Hedgehog logo
← All posts

Running SAM model using Elixir and Ortex

Elixir
Ortex
Nx
ONNX

I’m currently working at this internship where some of the sales team spend a lot of time removing background form images using the very famous removebg website. Of course all of that is done manually and takes quite some time. (removebg does offer an api but it’s expensive)

So I looked into what’s possible and I found out about meta’s Segment Anything Model (SAM).

SAM - select object example

It’s an image segmentation model that can take a bounding box as input to select the object within that box. It can be used to produce a mask and once removed form the original image boom we have our own removebg.

Running models on the BEAM

As I had never worked with machine learning models in Elixir (or any other languages actually) I decided to give it a try an run the model on the BEAM!

Elixir’s bumblebee library offers a high-level API similar to Python’s transformers. It includes some image-related APIs but lacks support for image classification yet so it won’t be that easy !

Of course the Nx team thought of that and provided us with a library called Ortex

Ortex allows for easy loading and fast inference of ONNX models using different backends available to ONNX Runtime such as CUDA, TensorRT, Core ML, and ARM Compute Library.

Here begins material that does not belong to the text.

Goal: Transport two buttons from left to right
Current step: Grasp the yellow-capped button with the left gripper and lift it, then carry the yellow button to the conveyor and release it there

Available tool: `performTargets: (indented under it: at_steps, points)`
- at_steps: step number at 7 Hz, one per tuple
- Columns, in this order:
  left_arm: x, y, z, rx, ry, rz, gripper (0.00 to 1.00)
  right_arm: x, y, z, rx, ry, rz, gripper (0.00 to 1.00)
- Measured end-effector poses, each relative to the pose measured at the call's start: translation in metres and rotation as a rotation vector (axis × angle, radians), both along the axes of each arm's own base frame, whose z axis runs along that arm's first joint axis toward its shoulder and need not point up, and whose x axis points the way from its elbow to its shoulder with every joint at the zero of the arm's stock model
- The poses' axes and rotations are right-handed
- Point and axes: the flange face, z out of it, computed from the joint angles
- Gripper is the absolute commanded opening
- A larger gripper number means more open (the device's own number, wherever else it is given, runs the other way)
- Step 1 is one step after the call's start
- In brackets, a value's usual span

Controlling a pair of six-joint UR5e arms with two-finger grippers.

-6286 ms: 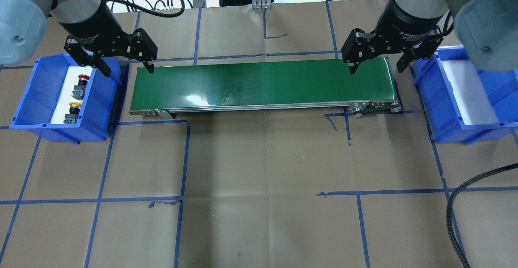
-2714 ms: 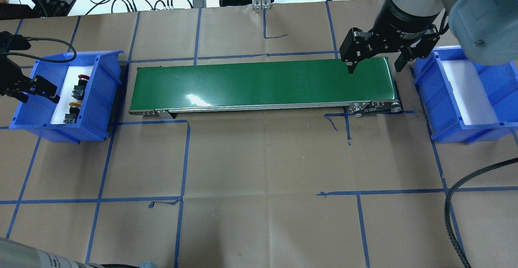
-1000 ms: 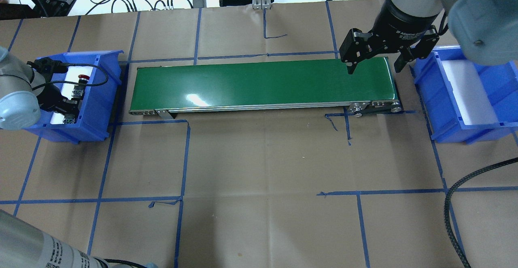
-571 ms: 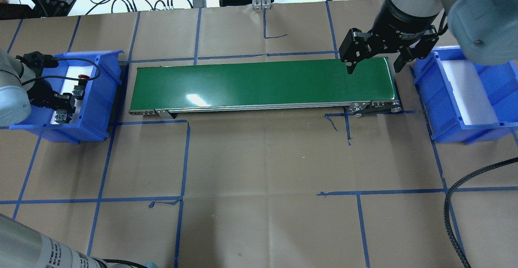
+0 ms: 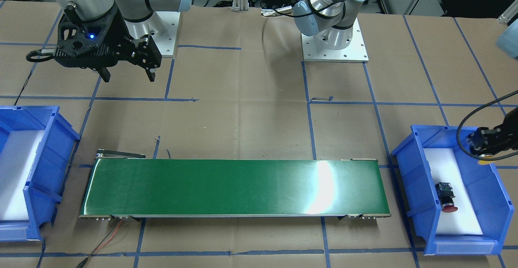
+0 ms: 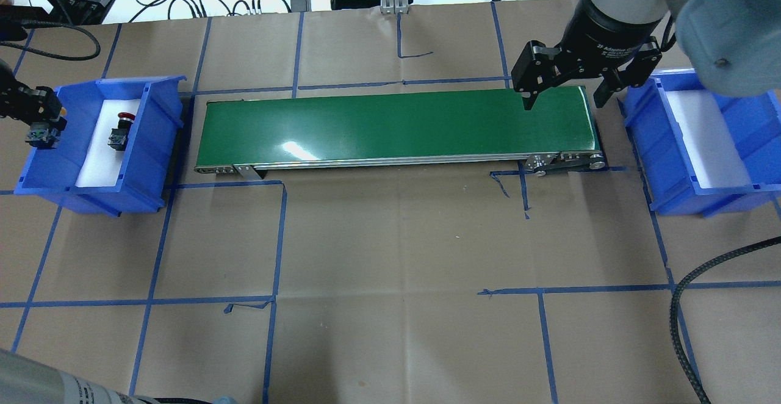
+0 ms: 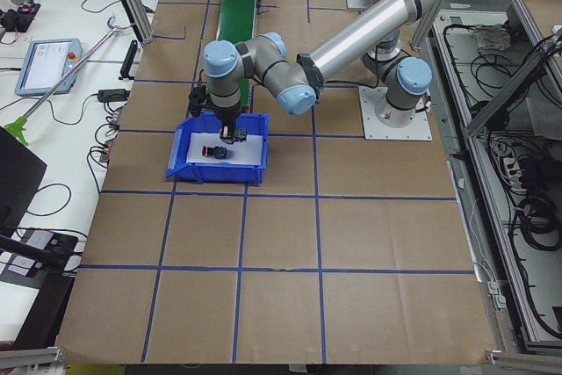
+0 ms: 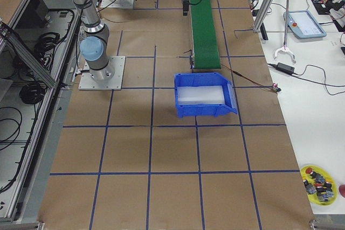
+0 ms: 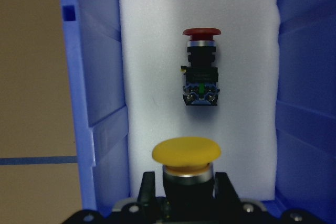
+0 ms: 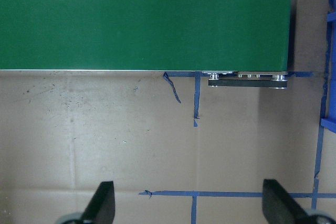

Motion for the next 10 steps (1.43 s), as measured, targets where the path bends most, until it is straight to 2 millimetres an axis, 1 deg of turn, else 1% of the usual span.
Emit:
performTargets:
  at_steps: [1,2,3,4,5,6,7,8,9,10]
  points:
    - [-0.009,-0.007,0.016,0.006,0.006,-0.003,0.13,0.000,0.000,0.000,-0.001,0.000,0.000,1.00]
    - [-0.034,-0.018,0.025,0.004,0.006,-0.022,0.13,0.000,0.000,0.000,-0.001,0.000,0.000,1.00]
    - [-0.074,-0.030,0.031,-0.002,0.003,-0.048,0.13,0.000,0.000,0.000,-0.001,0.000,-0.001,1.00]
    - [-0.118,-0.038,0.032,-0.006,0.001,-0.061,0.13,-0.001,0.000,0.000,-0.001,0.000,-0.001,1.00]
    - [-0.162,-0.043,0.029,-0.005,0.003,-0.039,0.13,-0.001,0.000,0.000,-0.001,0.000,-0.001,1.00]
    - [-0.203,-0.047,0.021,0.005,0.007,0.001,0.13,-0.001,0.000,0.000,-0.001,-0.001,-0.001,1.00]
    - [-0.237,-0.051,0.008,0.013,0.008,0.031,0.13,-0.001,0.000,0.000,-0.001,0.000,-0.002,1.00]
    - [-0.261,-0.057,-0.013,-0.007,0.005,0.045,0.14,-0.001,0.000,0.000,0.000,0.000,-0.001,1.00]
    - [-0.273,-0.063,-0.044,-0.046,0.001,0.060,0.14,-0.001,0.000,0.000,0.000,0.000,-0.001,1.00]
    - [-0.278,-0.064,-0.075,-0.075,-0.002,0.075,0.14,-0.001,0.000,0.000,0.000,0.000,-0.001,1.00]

For those unaware, ONNX models represent a universal format for machine learning models that can be exported from major ML libraries like PyTorch and TensorFlow.

Lets start coding :)

If you want you can directly run this livebook that @kip made out of or elixir forum discussion.

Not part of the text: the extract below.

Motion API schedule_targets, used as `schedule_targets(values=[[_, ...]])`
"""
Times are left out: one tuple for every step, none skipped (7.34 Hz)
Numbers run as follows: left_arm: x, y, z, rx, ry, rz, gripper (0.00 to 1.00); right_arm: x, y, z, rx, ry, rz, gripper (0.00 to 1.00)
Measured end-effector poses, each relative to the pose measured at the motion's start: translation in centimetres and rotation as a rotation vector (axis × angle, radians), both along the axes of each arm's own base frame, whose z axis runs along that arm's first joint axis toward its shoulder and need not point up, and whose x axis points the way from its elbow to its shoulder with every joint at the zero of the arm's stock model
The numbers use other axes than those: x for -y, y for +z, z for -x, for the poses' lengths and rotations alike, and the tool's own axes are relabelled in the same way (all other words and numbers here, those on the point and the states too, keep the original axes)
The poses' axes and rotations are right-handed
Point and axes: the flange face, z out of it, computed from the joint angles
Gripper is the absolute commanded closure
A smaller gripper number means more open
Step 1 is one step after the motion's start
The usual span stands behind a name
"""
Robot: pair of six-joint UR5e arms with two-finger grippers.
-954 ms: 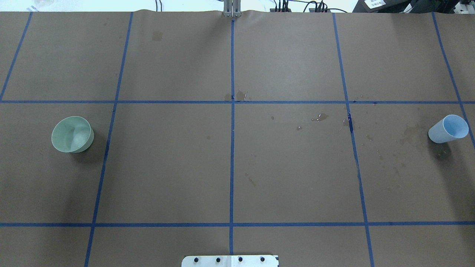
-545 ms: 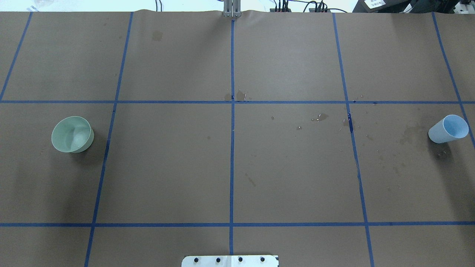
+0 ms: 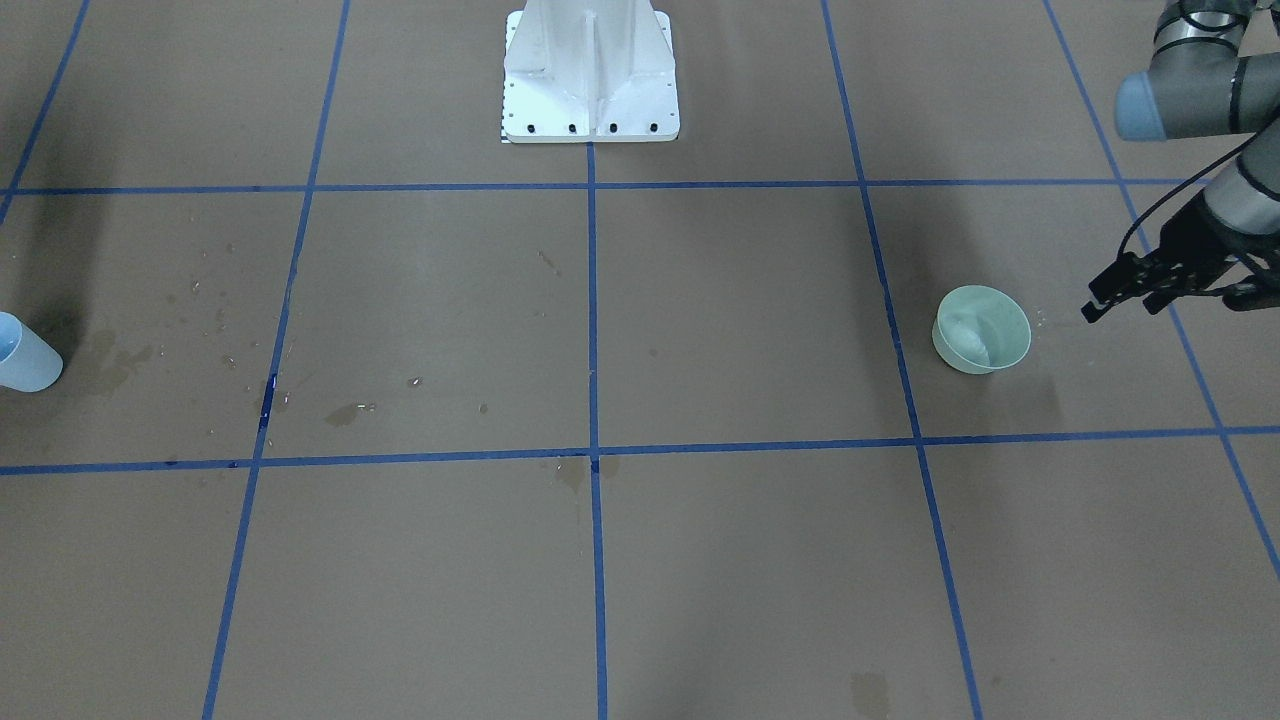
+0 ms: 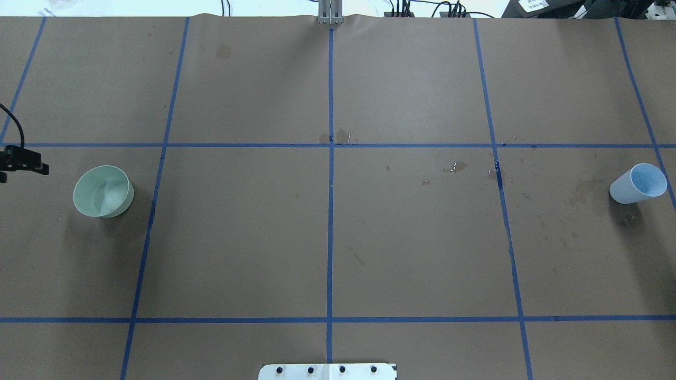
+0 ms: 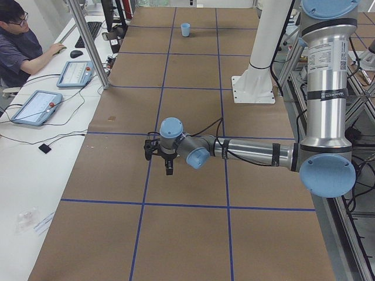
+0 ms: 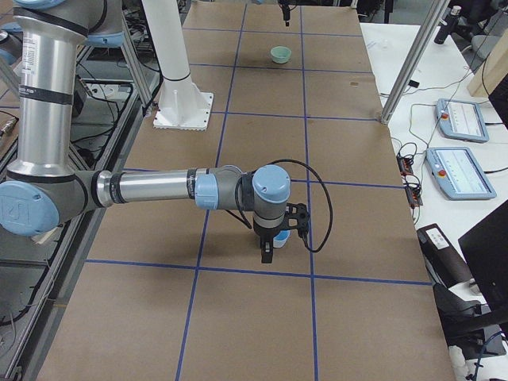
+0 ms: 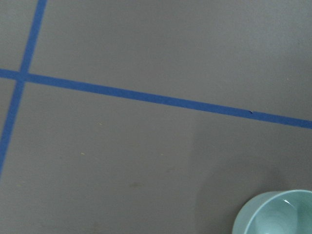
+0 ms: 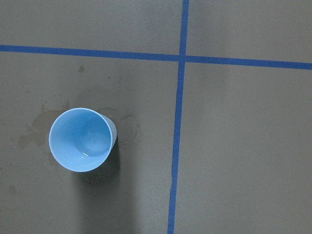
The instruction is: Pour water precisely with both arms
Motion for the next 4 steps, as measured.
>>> schedule_targets(values=[[-0.4, -0.2, -2.3, 0.003, 0.016, 0.001, 0.00, 0.0, 0.1, 0.0, -0.001, 0.001, 0.003, 0.00], [-0.7, -0.6, -4.3, 0.000, 0.035, 0.000, 0.00, 0.0, 0.1, 0.0, 0.001, 0.001, 0.003, 0.00], [-0.7, -1.3, -6.0, -0.009, 0.047, 0.003, 0.06, 0.0, 0.1, 0.0, 0.002, 0.001, 0.004, 0.00], [-0.8, -1.8, -7.4, -0.016, 0.055, 0.011, 0.31, -0.1, 0.0, 0.0, 0.003, 0.002, 0.004, 0.00]])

SAM and other image models typically begin by transforming images into embeddings, which are then inputted into the segmentation model. These will be referred to as encoder/decoder models.

Please note that this is my first time using Nx/Ortex/Onnx so i might make silly mistakes.

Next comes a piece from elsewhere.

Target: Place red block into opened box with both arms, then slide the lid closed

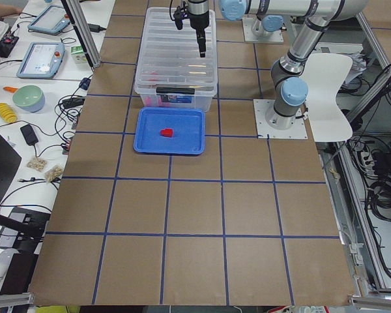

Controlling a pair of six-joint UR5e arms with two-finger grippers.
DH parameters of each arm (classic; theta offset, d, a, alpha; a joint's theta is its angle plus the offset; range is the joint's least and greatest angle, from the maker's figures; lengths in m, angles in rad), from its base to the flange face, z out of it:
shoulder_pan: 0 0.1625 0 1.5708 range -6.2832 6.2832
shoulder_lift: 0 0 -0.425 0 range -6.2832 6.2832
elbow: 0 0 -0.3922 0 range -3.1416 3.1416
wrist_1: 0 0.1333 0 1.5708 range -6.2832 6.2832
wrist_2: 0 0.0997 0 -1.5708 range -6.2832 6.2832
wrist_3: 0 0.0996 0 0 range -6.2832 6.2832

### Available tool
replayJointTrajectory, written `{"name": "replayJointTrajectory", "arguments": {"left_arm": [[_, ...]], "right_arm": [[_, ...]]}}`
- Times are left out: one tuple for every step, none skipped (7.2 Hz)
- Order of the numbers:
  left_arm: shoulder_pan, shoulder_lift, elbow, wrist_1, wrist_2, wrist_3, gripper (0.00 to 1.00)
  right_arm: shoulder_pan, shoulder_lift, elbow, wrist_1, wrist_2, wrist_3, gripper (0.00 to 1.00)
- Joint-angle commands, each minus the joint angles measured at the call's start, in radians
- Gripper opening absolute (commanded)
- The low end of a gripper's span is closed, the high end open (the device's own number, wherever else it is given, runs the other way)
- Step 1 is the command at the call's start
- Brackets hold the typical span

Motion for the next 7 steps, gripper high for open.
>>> {"name": "replayJointTrajectory", "arguments": {"left_arm": [[0.005,-0.002,0.002,-0.018,0.002,0.014,1.0],[0.014,-0.005,0.011,-0.043,0.005,0.043,1.0],[0.021,-0.008,0.0,-0.031,0.003,0.073,1.0],[0.058,-0.023,0.0,-0.027,0.002,0.08,1.0],[0.124,-0.049,-0.002,0.011,0.003,0.107,1.0],[0.179,-0.06,-0.002,0.022,0.003,0.183,1.0],[0.245,-0.069,-0.002,0.049,0.002,0.292,1.0]], "right_arm": [[-0.002,0.054,0.091,-0.155,-0.002,-0.02,1.0],[-0.003,0.072,0.099,-0.159,0.001,-0.02,1.0],[-0.007,0.075,0.098,-0.159,-0.001,-0.041,1.0],[-0.017,0.075,0.098,-0.159,-0.004,-0.071,1.0],[-0.046,0.075,0.099,-0.159,-0.002,-0.097,1.0],[-0.063,0.075,0.102,-0.157,-0.002,-0.129,1.0],[-0.065,0.077,0.108,-0.159,-0.004,-0.137,1.0]]}}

I’m more or less trying to port this jupyter notebook example to livebook: https://github.com/facebookresearch/segment-anything

I’m using onnx models found here: https://huggingface.co/vietanhdev/segment-anything-onnx-models/tree/main

Nx.global_default_backend(EXLA.Backend)
Nx.default_backend()

Loading the model

model =
  Ortex.load("/Users/erisson/Documents/DEV/LEARNING/IA/SamOrtex/files/mobile_sam_encoder.onnx")
decoder =
  Ortex.load("/Users/erisson/Documents/DEV/LEARNING/IA/SamOrtex/files/mobile_decoder.onnx")

Image Encoding

  1. resize to an 1024x1024 image
  2. convert to tensor
  3. Normalisze tensor
  4. reshape to a (1, 3, 1024, 1024) tensor
image_input = Kino.Input.image("Uploaded Image")
%{file_ref: file_ref, format: :rgb, height: height, width: width} = Kino.Input.read(image_input)

content = file_ref |> Kino.Input.file_path() |> File.read!()

image_tensor =
  Nx.from_binary(content, :u8)
  |> Nx.reshape({height, width, 3})

resized_tensor = StbImage.resize()
# NxImage.resize(image_tensor, {1024, 1024})
# resized_tensor = NxImage.center_crop(image_tensor, {1024, 1024}, )
original_image = Kino.Image.new(image_tensor)
original_label = Kino.Markdown.new("**Original image**")

resized_image = Kino.Image.new(resized_tensor)
resized_label = Kino.Markdown.new("**Resized image**")

Kino.Layout.grid([
  Kino.Layout.grid([original_image, original_label], boxed: true),
  Kino.Layout.grid([resized_image, resized_label], boxed: true)
])
tensor =
  resized_tensor
  |> Nx.as_type(:f32)

# Mean and std values copied from transformer.js
mean = Nx.tensor([123.675, 116.28, 103.53])
std = Nx.tensor([58.395, 57.12, 57.375])

normalized_tensor =
  tensor
  |> NxImage.normalize(mean, std)

# taking +3s on my m1 mac ??
# setting up exla as the backend made it <20ms ?????

# Running image encoder
{image_embeddings} = Ortex.run(model, Nx.broadcast(normalized_tensor, {height, width, 3}))

Prompt encoding & mask generation

# prepare inputs
# xy coordinates in our image of the object we want to detour
input_point = Nx.tensor([[320, 240]]) |> Nx.as_type(:f32) |> Nx.reshape({1, 1, 2})

# 2, 3 is for box startig / end points
input_label = Nx.tensor([1]) |> Nx.reshape({1, 1}) |> Nx.as_type(:f32)

# Filled with 0, not used here
mask_input = Nx.broadcast(0, {1, 1, 256, 256}) |> Nx.as_type(:f32)

# not using mask_input
has_mask = Nx.broadcast(0, 1) |> Nx.as_type(:f32)

original_image_dim = Nx.tensor([height, width]) |> Nx.as_type(:f32)

{mask, _, _} =
  Ortex.run(decoder, {
    Nx.broadcast(image_embeddings, {1, 256, 64, 64}),
    Nx.broadcast(input_point, {1, 2, 2}),
    Nx.broadcast(input_label, {1, 2}),
    Nx.broadcast(mask_input, {1, 1, 256, 256}),
    Nx.broadcast(has_mask, {1}),
    Nx.broadcast(original_image_dim, {2})
  })
mask =
  mask
  |> Nx.backend_transfer()
  |> Nx.map(fn x ->
    if Nx.to_number(x) >= 0 do
      255
    else
      0
    end
  end)

# na pas changer height/width
mask = mask[0][0] |> Nx.as_type(:u8) |> Nx.reshape({height, width, 1})
resized_image = Kino.Image.new(mask)
resized_label = Kino.Markdown.new("**Image mask**")

Kino.Layout.grid([
  Kino.Layout.grid([original_image, original_label], boxed: true),
  Kino.Layout.grid([resized_image, resized_label], boxed: true)
])
StbImage.from_nx(mask)